For purposes of interpreting the claims, it is expressly intended that the provisions of 35 U.S.C. §112(f) are not to be invoked unless the specific terms “means for” or “step for” are recited in a claim.

Claims

1. An agricultural product comprising:

a plurality of agriculturally beneficial granules; and

an additive comprising a fatty acid component.

2. The product of claim 1, wherein the fatty acid component comprises a salt of fatty acid selected from the group consisting of sodium stearate, calcium stearate, magnesium stearate, zinc stearate, and combinations thereof.

3. The product of claim 2, wherein the salt of fatty acid comprises sodium stearate.

4. The product of claim 1, wherein the fatty acid component comprises a saturated fatty acid.

5. The product of claim 4, wherein the saturated fatty acid is stearic acid.

6. The product of claim 1, wherein the fatty acid component comprises a blend of fatty acids.

7. The product of claim 1, further comprising a carrier fluid, wherein the fatty acid component is dispersed within the carrier fluid.

8. The product of claim 7, wherein the carrier fluid is an oil.

9. The product of claim 1, wherein the fatty acid component is present in an amount in a range of from about 0.01 to about 5 weight percent of the product.

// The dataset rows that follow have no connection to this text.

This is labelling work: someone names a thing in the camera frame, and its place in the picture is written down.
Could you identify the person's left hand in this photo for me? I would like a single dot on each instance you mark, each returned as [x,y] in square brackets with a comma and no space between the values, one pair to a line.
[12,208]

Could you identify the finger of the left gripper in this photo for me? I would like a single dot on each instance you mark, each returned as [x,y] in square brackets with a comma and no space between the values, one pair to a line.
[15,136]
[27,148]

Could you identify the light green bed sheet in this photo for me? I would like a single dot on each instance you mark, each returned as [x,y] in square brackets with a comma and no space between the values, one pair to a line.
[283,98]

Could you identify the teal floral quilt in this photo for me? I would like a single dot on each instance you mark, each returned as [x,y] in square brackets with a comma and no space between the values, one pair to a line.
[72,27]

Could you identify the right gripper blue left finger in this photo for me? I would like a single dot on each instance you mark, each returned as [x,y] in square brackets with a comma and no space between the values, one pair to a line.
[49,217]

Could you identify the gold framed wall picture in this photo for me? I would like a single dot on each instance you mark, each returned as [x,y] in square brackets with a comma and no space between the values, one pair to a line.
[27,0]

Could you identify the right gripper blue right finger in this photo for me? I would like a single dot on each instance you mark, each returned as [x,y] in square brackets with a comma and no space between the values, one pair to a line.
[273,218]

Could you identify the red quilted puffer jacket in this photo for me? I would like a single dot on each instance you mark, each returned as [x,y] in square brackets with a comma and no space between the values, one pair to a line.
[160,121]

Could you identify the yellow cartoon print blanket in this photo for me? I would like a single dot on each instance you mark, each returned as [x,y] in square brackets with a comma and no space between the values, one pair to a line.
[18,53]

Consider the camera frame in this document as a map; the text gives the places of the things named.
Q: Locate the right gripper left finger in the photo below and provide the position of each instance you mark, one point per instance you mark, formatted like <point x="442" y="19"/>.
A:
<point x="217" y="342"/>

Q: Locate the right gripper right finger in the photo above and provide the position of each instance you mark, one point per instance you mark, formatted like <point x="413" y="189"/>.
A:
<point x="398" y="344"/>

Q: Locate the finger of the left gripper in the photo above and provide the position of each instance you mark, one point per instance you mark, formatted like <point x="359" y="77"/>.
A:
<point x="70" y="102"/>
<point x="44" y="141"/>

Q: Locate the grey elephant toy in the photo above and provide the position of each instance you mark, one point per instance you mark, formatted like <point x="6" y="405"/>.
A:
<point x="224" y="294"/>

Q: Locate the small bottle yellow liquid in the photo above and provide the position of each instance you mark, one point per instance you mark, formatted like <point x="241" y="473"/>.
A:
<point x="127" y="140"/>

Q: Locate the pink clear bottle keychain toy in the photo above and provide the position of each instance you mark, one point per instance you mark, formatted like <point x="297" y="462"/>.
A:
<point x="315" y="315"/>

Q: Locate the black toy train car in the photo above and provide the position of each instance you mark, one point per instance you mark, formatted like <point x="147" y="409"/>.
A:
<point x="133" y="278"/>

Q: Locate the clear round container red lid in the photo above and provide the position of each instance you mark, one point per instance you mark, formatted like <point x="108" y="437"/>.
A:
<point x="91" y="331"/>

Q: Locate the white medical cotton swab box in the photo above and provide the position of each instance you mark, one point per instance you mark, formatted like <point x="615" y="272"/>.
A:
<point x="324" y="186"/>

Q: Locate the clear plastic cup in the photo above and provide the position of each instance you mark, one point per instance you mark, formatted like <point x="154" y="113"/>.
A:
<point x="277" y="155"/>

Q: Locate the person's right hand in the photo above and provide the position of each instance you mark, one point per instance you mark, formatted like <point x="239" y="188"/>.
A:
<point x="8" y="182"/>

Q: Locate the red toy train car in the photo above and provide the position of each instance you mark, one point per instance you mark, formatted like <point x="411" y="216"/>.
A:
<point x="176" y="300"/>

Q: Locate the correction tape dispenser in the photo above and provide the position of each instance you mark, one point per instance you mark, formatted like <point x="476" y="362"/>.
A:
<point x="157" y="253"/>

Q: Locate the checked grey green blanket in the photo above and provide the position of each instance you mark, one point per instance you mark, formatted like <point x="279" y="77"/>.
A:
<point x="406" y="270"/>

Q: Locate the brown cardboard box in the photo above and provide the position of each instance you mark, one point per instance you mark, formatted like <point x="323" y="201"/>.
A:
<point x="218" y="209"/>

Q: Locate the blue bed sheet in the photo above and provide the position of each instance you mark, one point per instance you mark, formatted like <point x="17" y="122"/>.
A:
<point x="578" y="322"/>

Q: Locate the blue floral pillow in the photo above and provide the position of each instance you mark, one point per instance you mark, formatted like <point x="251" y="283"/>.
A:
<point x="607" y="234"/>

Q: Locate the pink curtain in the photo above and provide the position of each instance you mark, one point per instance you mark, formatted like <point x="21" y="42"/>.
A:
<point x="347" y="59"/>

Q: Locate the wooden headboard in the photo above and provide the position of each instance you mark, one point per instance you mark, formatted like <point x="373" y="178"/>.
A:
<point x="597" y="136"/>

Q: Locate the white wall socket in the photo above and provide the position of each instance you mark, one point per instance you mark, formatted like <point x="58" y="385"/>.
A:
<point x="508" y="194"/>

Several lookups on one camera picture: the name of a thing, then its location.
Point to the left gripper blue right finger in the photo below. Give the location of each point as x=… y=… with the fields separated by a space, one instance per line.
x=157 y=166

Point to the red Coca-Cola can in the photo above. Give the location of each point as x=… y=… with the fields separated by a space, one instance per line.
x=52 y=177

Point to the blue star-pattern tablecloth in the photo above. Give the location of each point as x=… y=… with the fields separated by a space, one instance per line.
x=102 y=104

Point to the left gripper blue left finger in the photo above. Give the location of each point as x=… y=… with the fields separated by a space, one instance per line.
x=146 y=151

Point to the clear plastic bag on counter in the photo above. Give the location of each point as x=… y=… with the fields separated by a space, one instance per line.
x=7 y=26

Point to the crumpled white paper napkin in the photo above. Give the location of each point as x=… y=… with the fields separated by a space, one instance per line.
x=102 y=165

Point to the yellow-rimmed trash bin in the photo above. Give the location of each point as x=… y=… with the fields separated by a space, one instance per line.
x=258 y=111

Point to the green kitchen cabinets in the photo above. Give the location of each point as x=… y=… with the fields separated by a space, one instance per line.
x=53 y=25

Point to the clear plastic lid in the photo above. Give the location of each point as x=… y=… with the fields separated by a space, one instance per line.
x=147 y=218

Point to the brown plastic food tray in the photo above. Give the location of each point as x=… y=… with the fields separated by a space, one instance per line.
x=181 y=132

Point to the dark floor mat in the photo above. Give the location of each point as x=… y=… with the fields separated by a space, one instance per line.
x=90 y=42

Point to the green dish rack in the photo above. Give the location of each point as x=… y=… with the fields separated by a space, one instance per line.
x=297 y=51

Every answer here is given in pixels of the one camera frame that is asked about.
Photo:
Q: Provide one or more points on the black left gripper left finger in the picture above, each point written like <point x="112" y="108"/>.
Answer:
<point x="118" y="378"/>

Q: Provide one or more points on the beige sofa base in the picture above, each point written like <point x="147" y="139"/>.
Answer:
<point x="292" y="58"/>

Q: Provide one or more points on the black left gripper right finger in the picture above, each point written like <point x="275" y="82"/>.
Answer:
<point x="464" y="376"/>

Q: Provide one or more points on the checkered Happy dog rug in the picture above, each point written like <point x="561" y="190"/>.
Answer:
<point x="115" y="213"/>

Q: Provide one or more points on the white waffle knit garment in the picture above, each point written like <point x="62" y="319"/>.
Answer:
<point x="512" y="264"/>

10. The product of claim 1, wherein the fatty acid component is added to the granules as a dry powder blended therewith.

11. The product of claim 11, wherein the dry powder is added in an amount of from about 0.5 lb to about 10 lb dry powder to ton of granules (lb/ton).

12. The product of claim 1, wherein the fatty acid component forms a coating over the granules.

13. The product of claim 1, wherein the coating has a thickness of from about 0.1 to about 10 μm.

14. A method of reducing or preventing caking of a granular product, the method comprising:

providing a plurality of granules; and

adding a flow additive to the granules, the flow additive comprising a salt of fatty acid.

15. The method of claim 14, wherein the salt of fatty acid is selected from the group consisting of sodium stearate, calcium stearate, magnesium stearate, zinc stearate, and combinations thereof.

16. The method of claim 15, wherein the salt of fatty acid comprises sodium stearate.

17. The method of claim 14, wherein the flow additive is added to the granules as a dry powder blended therewith.

18. The method of claim 14, wherein the flow additive is added in an amount of from about 0.1 lb of flow additive per ton of granules (lb/ton) to about 10 lb/ton.

19. The method of claim 18, wherein the flow additive is added in an amount of from about 1.5 lb/ton to about 5.0 lb/ton.

20. The method of claim 14, wherein the flow additive is added to the granules by dispersing the flow additive in a carrier, applying the carrier to the granules, and optionally removing the carrier therefrom.

21. The method of claim 14, wherein the flow additive is added to the granules in two stages, the two stages comprising:

treating an exterior surface of the granules with a liquid treatment;

applying the flow additive to the exterior surface of the granules after the liquid treatment.

22. The method of claim 21, wherein the liquid treatment comprises applying oil to the exterior surface of the granules.

23. The method of claim 14, wherein the plurality of granules comprises potassium chloride granules.

24. A method of treating granules with a de-dusting and/or anti-caking composition, the method comprising:

melting a fatty acid component; and

coating a plurality of granules with the fatty acid component and optional carrier to form a coating on each of the granules.

25. The method of claim 24, further comprising combining the fatty acid component with an oil carrier after melting the fatty acid component.

26. The method of claim 24, wherein the fatty acid comprises stearic acid.

27. The method of claim 24, wherein coating the granule comprises spraying the granules with the fatty acid component and optional carrier.

28. The method of claim 27, further comprising, when a carrier is present, driving off substantially an entirety of the carrier after coating.

29. The method of claim 24, wherein the fatty acid component is present in an amount in a range of from about 0.01 to about 5 weight percent based on a total weight percent of each coated granule.

30. The method of claim 24, wherein the coating has a thickness of from about 0.1 to about 10 μm.